**Aim of the exercise:** Transcribe the listing below only from the line with "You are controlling" up to and including the line with "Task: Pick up".

[Start of section]

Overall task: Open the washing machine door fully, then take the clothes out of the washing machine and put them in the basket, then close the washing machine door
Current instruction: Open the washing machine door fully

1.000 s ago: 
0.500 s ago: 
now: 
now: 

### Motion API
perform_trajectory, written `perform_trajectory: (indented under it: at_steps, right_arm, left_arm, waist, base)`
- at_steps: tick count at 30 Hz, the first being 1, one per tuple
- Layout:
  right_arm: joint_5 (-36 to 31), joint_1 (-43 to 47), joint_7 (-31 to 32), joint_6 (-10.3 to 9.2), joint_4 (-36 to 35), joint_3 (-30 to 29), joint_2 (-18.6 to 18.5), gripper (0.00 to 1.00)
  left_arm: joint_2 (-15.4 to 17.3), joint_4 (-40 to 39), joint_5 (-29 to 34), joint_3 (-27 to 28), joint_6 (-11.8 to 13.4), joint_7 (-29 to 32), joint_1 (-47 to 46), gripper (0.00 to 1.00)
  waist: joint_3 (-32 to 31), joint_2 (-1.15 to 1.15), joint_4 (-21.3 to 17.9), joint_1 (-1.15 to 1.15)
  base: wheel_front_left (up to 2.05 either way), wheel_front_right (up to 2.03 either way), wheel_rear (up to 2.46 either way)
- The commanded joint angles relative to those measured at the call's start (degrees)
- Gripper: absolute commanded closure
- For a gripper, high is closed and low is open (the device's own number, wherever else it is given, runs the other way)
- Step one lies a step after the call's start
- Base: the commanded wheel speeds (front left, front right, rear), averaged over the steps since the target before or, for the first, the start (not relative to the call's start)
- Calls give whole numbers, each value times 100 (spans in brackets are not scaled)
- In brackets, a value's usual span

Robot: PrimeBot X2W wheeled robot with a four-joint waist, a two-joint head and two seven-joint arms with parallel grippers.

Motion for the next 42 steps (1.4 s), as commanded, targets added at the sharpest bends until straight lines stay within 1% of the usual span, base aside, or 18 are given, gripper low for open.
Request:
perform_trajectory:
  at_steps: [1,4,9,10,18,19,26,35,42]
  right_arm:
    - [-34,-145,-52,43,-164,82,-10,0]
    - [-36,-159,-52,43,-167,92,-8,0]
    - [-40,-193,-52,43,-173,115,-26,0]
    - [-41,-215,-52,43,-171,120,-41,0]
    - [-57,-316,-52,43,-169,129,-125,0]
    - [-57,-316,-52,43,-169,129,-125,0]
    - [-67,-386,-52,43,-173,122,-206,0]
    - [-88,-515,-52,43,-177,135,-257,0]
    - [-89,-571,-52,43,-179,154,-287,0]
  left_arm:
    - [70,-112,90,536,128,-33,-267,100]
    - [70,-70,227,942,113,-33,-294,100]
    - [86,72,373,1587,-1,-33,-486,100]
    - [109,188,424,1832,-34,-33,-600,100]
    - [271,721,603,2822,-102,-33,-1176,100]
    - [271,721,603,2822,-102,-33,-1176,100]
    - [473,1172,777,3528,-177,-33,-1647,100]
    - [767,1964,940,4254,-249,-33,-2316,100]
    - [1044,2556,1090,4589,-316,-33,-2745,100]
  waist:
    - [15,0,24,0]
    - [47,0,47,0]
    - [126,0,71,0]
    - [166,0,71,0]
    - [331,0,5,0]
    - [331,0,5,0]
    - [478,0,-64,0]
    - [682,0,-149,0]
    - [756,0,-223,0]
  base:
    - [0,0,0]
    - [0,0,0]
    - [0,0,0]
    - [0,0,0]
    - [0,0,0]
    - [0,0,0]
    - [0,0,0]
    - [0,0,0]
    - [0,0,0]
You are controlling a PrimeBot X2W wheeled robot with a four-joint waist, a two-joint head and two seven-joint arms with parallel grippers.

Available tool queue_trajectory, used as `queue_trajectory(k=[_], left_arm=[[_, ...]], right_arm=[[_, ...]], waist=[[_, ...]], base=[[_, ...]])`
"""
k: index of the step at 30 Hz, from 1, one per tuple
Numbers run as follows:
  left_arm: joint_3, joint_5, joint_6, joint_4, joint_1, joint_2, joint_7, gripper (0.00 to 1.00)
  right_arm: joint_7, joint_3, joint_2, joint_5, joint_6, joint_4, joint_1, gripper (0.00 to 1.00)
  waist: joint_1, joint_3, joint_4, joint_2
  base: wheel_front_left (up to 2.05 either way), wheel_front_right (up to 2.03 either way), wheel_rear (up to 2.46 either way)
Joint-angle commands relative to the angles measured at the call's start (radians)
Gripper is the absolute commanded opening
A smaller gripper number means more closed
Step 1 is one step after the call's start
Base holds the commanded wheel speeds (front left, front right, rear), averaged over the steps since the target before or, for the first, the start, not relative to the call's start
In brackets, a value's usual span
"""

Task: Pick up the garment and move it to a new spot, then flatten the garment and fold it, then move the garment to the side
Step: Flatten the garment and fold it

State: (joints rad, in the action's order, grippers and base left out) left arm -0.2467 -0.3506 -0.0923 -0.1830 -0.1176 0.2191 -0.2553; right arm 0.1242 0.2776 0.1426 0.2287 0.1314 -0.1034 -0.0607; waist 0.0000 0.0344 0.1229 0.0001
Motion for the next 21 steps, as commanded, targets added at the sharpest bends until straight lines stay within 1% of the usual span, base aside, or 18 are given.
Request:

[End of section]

**Result of this exercise:**
You are controlling a PrimeBot X2W wheeled robot with a four-joint waist, a two-joint head and two seven-joint arms with parallel grippers.

Available tool queue_trajectory, used as `queue_trajectory(k=[_], left_arm=[[_, ...]], right_arm=[[_, ...]], waist=[[_, ...]], base=[[_, ...]])`
"""
k: index of the step at 30 Hz, from 1, one per tuple
Numbers run as follows:
  left_arm: joint_3, joint_5, joint_6, joint_4, joint_1, joint_2, joint_7, gripper (0.00 to 1.00)
  right_arm: joint_7, joint_3, joint_2, joint_5, joint_6, joint_4, joint_1, gripper (0.00 to 1.00)
  waist: joint_1, joint_3, joint_4, joint_2
  base: wheel_front_left (up to 2.05 either way), wheel_front_right (up to 2.03 either way), wheel_rear (up to 2.46 either way)
Joint-angle commands relative to the angles measured at the call's start (radians)
Gripper is the absolute commanded opening
A smaller gripper number means more closed
Step 1 is one step after the call's start
Base holds the commanded wheel speeds (front left, front right, rear), averaged over the steps since the target before or, for the first, the start, not relative to the call's start
In brackets, a value's usual span
"""

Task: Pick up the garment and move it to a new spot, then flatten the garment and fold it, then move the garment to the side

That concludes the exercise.